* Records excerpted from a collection
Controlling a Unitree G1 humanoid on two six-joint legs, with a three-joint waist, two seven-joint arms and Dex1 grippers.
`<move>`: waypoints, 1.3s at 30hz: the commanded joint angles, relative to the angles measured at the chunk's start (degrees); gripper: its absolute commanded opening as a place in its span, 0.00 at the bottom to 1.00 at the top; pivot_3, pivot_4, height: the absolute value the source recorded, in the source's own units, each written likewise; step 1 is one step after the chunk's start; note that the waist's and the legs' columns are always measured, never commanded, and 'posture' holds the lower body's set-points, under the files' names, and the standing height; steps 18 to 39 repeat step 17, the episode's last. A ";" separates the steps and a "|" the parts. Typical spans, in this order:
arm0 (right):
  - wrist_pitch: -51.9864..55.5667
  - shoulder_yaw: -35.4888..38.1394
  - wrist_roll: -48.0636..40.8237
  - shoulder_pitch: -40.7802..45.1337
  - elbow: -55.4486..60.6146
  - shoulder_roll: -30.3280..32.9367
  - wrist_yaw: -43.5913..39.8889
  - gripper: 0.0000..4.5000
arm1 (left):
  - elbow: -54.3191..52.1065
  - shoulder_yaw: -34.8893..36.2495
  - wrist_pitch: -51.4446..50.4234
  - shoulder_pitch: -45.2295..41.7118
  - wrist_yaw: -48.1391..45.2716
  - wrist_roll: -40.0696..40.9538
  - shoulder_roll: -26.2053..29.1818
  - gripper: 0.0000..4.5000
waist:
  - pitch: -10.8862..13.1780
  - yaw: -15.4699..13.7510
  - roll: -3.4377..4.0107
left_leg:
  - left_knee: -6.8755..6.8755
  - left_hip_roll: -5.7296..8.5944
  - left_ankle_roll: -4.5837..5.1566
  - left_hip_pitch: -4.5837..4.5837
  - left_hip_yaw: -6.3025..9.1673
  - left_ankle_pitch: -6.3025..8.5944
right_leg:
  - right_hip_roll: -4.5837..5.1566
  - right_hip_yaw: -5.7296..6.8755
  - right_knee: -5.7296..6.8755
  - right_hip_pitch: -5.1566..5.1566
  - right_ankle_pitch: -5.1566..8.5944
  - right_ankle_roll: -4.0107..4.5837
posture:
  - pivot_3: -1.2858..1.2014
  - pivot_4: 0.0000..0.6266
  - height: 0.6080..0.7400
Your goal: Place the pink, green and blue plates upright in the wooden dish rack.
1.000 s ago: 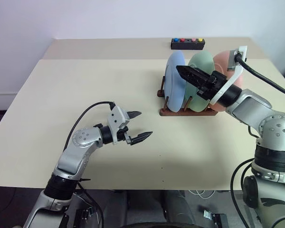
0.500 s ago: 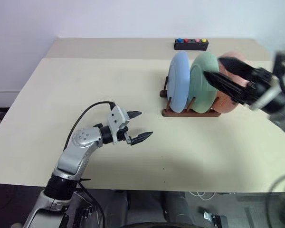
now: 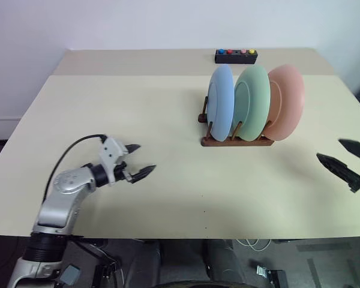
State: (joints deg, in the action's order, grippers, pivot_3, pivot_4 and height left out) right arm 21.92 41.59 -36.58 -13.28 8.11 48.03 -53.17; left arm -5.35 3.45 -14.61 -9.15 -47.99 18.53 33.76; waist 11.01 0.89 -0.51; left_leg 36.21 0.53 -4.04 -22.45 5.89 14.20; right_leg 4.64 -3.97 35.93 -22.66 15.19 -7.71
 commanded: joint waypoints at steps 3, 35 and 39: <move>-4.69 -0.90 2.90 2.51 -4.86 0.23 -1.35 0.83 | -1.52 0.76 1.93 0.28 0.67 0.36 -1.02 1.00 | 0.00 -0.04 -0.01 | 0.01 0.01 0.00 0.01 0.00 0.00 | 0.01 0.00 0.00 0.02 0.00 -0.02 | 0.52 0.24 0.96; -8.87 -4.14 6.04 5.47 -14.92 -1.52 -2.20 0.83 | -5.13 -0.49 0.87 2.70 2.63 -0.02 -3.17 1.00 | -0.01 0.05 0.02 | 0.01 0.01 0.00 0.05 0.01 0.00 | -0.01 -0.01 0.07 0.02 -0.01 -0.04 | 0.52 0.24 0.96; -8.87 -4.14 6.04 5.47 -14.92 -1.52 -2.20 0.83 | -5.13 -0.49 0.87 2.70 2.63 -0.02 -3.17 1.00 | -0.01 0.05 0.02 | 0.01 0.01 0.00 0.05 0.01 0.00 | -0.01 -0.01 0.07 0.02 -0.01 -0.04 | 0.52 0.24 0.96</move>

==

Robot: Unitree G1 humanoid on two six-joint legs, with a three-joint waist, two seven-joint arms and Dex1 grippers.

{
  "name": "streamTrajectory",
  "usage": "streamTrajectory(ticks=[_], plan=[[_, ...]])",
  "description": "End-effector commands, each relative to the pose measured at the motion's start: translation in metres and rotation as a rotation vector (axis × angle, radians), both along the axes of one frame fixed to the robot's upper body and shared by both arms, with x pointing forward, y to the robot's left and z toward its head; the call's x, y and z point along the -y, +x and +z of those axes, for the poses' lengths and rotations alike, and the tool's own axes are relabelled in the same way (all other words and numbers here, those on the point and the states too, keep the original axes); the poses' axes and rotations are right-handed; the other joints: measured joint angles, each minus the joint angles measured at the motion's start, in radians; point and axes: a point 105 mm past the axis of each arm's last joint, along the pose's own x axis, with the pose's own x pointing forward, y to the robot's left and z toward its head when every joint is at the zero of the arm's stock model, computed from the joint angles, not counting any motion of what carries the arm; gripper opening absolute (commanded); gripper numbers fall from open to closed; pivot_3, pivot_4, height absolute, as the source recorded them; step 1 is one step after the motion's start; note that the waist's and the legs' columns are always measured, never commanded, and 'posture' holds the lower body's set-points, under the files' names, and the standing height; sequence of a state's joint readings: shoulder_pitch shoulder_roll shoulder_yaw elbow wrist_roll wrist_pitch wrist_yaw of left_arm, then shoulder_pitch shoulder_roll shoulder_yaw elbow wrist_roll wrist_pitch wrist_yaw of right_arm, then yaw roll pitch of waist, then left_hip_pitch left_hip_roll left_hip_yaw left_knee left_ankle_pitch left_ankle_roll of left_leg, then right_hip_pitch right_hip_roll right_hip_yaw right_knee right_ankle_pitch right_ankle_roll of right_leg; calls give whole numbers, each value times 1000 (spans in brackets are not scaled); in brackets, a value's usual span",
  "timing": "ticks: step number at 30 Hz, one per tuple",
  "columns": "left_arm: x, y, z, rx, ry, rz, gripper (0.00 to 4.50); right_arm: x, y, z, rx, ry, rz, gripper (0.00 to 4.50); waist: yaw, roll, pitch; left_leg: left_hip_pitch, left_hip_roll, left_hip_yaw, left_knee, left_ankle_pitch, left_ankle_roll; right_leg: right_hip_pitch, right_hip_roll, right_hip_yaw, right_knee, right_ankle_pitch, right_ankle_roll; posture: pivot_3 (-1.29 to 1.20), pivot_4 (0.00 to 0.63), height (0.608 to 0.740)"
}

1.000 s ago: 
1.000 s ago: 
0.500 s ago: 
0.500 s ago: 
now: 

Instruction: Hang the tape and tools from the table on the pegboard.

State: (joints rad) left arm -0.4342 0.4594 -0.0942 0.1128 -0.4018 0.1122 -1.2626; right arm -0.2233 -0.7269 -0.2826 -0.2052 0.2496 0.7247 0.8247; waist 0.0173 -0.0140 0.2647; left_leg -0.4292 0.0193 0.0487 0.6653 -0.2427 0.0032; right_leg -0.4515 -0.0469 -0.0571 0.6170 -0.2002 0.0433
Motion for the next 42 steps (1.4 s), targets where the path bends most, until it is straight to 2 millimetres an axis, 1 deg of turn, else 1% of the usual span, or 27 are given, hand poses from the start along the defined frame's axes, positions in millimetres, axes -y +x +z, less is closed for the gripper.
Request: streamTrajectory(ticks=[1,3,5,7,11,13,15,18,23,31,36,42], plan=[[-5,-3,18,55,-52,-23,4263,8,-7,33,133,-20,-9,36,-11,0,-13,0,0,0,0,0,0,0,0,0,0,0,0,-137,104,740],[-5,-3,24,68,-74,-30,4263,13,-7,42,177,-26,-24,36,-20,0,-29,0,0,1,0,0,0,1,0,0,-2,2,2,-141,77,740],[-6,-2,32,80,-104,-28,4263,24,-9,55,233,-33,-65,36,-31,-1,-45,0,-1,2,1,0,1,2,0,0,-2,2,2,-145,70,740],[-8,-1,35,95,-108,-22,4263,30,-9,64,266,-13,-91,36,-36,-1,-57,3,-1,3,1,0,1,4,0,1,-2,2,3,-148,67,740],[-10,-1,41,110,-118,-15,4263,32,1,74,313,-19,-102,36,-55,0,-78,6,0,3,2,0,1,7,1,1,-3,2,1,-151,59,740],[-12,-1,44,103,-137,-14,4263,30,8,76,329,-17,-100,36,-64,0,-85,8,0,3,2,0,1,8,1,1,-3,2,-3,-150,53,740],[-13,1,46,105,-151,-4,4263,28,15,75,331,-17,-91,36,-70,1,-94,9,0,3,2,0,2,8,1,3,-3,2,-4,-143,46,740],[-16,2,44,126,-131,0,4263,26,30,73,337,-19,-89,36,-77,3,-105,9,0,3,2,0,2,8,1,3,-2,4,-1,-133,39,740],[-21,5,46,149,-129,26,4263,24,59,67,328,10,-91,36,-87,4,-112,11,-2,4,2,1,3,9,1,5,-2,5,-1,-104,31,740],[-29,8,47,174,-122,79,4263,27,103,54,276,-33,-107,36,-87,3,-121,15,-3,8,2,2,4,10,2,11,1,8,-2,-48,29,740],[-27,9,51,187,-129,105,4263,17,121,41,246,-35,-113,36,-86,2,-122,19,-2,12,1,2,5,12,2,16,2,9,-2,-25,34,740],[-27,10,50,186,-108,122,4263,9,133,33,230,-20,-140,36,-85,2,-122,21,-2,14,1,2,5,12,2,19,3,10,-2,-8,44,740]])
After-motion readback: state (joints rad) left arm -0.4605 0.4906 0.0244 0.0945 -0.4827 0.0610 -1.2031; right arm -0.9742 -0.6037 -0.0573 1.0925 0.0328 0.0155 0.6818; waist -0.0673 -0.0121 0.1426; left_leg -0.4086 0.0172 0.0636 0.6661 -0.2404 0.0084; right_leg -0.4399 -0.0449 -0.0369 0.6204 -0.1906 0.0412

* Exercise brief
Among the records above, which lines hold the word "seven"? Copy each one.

* Your response
Controlling a Unitree G1 humanoid on two six-joint legs, with a three-joint waist, two seven-joint arms and Dex1 grippers.
Robot: Unitree G1 humanoid on two six-joint legs, with a three-joint waist, two seven-joint arms and Dex1 grippers.

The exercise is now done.